Two more VTK-based visualization systems that could be noted here as the applications for distributed and parallel rendering are VisBox and VisIt. The first one could help to create a virtual or augmented reality showcase, while the second one will also provide an opportunity to process data in parallel.

6 Evaluating Results

As mentioned above, the most rapid onset of system usage could be achieved with Chromium, since it provides a possibility to launch an existing software without making any changes on it. For the system performance evaluation we used some tools from GpuTest benchmarking suite that are able to show distributed rendering peculiarity [17]. All tests use the same configuration, which means FullHD resolution for the application running in a fullscreen mode and tight jpeg compression with frame spoiling enabled for the VirtualGL proxy.

Fig. 4.
figure 4

Running FurMark with Chromium in sort-first mode

The first benchmark case, called FurMark, appears as single object of a torus shape covered by fur, which is produced with a shader program, and filling the most of the display area, as shown in Fig. 4a. The object being always in transition causes fur effect to be recalculated all the time the movement is animated. This makes FurMark a great scenario to determine GPU calculating capabilities and also to scale it in a sort-first manner.

So, for this case the screen is split in a number of tiles equal to the amount of calculating nodes. The priority is given to horizontal division, except cases with an even number of nodes bigger than two: the screen will be also divided vertically here.

Results of evaluation are shown in Fig. 4b. As it was expected from a streaming system, performance was able to grow only until it has met the bandwidth limit, which happened after adding a fifth node. Dips on the odd node counts are indicating unequal distribution of workload. Nevertheless, the peak frame rate was twice as high as the initial one.

The second case uses the same torus figure but in a different manner. It fills exactly the same volume as in the previous test with toruses of a smaller size, as it shown in Fig. 5a. This test covers completely different area, its main aim is to show the transition effectiveness of a multiple objects. As for distributed rendering, it is a great opportunity to show a sort-last compositing technique, based on z-buffer relation. It means that workload will be split not by screen area ownership, but by the groups of dedicated objects. At the final stage the frame will be produced using only those objects that are not overlapped by another ones, however, it leads to some overheads.

Fig. 5.
figure 5

Running GiMark with Chromium in sort-last mode

As it could be seen in Fig. 5b, the workload is distributed much more evenly, considering that each computing system is getting almost the same amount of data to process. Consequently, attaching additional nodes to the system, including the sixth one, brings positive impact on the result. Apparently, seventh processing unit has no influence at all, and extension up to eight nodes even leads to performance drop, which could be treated as a bandwidth limitation.

7 Conclusion

The technology stack and software environment described above reveal the possibility of Linux operating system usage as a platform for intensive computer graphics applications. The chosen solution allows not only to run applications with 3D acceleration remotely, but also to control a launch process with the usage of queue management system. The number of accelerated gateway nodes and computational nodes could be varied on demand, as well as their performance characteristics. A set of development tools and ready-to-use applications is given, which have the ability to work in parallel rendering mode in the following environment, allowing the most efficient use of available resources.

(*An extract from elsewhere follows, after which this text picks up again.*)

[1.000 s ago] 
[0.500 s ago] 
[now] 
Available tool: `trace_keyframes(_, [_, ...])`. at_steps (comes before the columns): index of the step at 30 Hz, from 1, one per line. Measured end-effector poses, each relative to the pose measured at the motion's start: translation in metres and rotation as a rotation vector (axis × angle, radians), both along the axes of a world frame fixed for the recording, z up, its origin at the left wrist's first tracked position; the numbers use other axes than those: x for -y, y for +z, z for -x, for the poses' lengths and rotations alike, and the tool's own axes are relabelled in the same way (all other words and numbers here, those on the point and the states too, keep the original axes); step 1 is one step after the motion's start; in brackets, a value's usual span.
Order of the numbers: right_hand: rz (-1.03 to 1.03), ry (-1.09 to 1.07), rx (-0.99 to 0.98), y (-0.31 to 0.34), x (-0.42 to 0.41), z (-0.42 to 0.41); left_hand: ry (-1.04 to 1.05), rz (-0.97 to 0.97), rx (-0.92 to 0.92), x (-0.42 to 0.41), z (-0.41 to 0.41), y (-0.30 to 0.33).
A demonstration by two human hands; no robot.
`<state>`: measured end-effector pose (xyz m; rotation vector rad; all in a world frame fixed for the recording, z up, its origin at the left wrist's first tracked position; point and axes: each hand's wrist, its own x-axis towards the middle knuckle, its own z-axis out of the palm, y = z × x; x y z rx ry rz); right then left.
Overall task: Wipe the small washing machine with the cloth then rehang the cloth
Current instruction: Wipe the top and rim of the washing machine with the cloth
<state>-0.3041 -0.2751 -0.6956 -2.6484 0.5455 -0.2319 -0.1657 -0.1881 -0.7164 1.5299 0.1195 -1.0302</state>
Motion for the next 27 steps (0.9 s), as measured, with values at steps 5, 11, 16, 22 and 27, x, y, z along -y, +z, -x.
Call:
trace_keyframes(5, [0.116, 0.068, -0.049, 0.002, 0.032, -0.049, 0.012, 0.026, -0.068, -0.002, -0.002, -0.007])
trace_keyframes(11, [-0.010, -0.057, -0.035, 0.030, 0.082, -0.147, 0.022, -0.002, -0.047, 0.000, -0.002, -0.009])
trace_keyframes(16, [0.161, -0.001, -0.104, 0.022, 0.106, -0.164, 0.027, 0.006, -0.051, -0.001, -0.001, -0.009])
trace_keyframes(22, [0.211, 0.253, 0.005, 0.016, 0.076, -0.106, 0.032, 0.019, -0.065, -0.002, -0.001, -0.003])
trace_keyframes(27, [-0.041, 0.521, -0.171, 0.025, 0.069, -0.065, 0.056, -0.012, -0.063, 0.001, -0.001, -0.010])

Further scope of work for virtual infrastructure improvement could be designated with effort of traditional X graphics server replacement to the alternative implementation, like Wayland or Mir, which are getting shipped as default at the latest Fedora and Ubuntu distributions respectively. Noted display management software have some advantages, such as simplified display server protocol and ability of direct framebuffer manipulation, thereby promising some experience and performance improvements [10, 20].